• Work to complete: Once you reach the line holding "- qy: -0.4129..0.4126", write out that line and every later one exactly, ending with the last line of the data; write nothing else.

• Recorded data:

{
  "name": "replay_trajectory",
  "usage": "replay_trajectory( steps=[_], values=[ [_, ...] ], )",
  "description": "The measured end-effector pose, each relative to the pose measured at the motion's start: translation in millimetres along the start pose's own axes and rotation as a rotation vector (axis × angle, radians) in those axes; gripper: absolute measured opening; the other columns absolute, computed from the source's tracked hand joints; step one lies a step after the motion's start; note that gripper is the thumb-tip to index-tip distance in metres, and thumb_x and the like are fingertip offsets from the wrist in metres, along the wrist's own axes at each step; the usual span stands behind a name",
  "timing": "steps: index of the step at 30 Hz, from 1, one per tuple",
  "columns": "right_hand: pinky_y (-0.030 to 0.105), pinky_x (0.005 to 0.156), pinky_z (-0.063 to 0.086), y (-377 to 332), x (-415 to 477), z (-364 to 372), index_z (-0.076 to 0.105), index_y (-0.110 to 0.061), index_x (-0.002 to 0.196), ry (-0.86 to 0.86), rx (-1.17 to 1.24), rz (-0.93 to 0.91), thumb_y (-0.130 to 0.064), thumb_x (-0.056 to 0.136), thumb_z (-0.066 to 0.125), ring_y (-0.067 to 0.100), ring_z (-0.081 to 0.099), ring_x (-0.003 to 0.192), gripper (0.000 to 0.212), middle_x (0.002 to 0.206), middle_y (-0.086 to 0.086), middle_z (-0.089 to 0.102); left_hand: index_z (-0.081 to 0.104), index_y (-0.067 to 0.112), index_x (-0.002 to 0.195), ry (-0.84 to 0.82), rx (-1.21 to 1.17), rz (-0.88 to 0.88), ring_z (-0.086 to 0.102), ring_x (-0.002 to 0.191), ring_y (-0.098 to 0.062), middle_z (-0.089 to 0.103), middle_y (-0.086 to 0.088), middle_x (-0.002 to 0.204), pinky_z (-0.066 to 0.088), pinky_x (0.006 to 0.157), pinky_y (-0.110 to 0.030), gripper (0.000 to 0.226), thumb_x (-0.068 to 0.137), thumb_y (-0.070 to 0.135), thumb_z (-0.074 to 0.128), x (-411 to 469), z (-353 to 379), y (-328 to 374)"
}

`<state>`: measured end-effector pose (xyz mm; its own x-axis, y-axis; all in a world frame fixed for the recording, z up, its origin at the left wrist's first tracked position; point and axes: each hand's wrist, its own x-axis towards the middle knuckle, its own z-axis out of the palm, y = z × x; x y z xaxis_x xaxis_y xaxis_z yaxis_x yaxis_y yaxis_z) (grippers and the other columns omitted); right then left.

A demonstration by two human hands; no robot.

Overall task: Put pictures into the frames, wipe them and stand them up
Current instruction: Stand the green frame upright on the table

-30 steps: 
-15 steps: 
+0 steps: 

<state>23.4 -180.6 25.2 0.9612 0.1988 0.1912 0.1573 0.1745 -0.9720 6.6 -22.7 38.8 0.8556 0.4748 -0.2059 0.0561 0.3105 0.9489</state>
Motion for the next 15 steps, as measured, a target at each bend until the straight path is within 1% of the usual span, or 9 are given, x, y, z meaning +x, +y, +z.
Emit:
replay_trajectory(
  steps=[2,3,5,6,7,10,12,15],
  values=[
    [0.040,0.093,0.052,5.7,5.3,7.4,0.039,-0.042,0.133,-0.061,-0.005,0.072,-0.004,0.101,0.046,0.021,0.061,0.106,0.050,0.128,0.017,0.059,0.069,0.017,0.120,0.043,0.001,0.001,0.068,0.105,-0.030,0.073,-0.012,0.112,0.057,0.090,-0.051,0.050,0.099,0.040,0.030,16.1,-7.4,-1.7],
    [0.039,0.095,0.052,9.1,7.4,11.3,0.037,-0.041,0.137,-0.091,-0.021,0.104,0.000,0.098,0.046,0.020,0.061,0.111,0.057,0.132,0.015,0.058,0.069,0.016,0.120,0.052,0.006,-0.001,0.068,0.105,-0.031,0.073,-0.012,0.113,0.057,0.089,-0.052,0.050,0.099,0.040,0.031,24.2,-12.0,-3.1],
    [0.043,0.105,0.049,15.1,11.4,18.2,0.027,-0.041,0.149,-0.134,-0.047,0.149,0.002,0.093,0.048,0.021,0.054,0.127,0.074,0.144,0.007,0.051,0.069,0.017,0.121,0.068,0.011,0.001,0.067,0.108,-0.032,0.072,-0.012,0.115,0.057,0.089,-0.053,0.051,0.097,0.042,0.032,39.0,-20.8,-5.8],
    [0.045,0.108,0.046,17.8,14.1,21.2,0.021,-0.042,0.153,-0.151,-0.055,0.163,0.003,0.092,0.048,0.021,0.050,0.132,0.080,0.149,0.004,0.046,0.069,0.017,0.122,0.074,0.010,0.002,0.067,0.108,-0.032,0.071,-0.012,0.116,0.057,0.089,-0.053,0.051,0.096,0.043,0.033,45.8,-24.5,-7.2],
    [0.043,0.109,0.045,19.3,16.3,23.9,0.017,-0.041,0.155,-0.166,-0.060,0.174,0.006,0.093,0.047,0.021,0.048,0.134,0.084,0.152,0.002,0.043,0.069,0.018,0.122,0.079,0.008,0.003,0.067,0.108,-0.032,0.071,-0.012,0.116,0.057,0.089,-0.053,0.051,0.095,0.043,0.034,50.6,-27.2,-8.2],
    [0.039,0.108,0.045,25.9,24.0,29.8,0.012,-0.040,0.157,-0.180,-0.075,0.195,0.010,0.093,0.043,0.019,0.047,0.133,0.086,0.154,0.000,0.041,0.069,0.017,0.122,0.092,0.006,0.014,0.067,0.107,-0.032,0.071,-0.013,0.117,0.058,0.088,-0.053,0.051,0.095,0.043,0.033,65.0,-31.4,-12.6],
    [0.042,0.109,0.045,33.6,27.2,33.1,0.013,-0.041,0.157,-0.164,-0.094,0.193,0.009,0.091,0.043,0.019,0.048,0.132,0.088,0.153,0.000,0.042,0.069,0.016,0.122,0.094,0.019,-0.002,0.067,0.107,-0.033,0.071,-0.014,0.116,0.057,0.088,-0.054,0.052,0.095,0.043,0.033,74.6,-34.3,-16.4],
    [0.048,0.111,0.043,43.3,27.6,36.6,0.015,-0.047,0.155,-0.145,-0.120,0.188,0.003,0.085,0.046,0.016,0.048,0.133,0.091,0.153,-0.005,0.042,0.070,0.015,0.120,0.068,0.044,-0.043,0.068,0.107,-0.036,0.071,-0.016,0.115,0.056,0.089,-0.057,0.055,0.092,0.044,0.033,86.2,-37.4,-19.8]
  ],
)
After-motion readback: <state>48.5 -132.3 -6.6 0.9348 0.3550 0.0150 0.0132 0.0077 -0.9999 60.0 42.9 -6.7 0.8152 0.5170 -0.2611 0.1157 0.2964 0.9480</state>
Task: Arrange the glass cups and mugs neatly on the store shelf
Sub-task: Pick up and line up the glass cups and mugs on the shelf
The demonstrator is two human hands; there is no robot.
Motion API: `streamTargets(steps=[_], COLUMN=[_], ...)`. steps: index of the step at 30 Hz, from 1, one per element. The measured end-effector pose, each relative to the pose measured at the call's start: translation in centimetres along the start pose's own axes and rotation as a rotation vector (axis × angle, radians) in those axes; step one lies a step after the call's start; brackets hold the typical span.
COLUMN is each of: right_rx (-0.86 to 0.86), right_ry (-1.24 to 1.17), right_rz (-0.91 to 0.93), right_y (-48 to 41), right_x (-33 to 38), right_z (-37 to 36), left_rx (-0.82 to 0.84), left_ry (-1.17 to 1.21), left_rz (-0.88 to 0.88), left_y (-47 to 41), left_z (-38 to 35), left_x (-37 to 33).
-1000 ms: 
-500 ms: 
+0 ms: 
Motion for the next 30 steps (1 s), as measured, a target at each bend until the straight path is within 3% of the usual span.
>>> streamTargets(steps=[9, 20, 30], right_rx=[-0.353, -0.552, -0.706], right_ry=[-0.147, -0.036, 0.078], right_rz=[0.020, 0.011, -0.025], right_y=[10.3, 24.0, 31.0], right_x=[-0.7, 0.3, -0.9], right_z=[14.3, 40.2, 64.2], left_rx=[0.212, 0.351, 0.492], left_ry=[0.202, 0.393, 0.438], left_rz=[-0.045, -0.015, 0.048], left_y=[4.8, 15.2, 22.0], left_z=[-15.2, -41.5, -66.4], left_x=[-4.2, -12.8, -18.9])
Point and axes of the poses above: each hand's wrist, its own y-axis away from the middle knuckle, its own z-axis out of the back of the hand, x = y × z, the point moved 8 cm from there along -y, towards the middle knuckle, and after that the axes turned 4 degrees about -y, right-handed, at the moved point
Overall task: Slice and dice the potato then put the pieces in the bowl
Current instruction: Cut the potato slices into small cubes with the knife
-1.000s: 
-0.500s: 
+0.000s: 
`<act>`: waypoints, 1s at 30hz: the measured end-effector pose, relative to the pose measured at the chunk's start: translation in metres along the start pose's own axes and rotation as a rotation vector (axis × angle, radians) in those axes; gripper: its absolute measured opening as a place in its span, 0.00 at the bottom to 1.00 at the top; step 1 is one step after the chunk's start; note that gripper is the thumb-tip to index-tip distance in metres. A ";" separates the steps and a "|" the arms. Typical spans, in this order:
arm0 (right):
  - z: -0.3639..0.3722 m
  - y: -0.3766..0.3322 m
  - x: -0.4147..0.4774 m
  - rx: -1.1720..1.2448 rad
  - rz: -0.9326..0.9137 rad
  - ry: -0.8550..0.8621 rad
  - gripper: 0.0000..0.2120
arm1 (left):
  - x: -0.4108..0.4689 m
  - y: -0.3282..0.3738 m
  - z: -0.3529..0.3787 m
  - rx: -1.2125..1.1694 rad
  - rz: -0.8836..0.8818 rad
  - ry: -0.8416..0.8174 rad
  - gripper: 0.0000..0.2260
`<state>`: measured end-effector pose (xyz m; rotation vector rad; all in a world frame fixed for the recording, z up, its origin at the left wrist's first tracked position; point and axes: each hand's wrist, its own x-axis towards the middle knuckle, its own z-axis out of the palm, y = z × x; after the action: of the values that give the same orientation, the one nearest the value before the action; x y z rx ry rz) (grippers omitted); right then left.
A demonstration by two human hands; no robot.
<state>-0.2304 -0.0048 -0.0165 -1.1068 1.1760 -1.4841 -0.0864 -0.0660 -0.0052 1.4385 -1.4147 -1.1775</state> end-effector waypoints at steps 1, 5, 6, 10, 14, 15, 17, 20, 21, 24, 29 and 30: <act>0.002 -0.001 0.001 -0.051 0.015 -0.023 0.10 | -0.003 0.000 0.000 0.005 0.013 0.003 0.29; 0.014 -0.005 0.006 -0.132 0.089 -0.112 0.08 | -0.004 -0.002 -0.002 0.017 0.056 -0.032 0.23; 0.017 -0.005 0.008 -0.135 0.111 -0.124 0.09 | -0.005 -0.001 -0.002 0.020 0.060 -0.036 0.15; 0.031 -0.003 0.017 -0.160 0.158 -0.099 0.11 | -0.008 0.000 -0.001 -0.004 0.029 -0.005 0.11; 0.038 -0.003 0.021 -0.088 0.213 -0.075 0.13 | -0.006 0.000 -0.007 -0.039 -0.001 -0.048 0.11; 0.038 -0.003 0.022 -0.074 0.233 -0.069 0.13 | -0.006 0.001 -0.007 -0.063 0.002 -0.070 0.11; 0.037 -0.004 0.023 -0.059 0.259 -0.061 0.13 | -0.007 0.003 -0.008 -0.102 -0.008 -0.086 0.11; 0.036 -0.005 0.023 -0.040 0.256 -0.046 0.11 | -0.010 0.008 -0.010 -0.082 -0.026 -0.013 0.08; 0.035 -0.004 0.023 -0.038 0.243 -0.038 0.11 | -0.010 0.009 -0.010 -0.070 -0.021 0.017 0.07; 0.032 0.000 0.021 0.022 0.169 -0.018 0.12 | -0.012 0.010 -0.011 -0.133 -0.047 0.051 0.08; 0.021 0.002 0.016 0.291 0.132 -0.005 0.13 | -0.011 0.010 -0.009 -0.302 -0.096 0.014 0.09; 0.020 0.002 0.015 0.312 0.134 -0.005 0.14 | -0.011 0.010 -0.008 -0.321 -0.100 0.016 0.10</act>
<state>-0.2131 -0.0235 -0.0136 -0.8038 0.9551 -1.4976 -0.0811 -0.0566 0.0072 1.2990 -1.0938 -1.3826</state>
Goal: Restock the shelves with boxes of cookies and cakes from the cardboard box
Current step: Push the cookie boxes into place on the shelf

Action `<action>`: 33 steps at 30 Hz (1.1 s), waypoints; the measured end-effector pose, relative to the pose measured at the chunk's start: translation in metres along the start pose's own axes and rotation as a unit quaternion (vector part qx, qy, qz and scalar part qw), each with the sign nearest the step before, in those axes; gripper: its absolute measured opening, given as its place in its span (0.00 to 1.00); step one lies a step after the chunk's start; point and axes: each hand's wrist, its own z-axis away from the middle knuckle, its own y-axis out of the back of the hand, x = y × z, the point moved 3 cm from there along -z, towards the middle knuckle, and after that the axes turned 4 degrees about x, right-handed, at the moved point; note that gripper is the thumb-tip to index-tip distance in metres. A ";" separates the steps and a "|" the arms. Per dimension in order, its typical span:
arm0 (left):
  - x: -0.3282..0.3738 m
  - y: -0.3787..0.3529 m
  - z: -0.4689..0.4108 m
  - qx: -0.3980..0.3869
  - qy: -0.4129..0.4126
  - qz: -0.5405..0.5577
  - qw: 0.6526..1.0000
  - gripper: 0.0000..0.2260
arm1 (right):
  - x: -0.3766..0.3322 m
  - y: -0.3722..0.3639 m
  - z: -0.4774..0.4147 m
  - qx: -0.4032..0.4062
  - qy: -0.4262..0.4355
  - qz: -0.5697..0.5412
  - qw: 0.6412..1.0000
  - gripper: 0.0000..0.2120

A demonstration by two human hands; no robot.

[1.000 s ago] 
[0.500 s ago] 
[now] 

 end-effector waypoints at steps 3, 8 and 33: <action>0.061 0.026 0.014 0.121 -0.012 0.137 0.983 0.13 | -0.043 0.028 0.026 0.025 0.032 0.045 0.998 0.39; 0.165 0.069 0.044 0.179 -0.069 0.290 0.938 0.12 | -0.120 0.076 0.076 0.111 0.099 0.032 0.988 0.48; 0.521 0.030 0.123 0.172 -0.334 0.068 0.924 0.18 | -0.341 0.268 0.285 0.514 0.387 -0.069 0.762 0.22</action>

• Written solution:
  - qy: -0.4129..0.4126
  - qz: -0.5405..0.5577
  - qw: 0.6526..1.0000
  - gripper: 0.0000..0.2260
arm1 (right):
  - x: -0.3766..0.3322 m
  - y: -0.3722..0.3639 m
  - z: -0.4774..0.4147 m
  - qx: -0.4032..0.4062
  - qy: -0.4262..0.4355
  - qz: -0.5697..0.5412
  - qw: 0.6412..1.0000
  - gripper: 0.0000..0.2120

A demonstration by two human hands; no robot.

[1.000 s ago] 
[0.500 s ago] 
[now] 

 end-effector waypoints at steps 3, 8 and 33: <action>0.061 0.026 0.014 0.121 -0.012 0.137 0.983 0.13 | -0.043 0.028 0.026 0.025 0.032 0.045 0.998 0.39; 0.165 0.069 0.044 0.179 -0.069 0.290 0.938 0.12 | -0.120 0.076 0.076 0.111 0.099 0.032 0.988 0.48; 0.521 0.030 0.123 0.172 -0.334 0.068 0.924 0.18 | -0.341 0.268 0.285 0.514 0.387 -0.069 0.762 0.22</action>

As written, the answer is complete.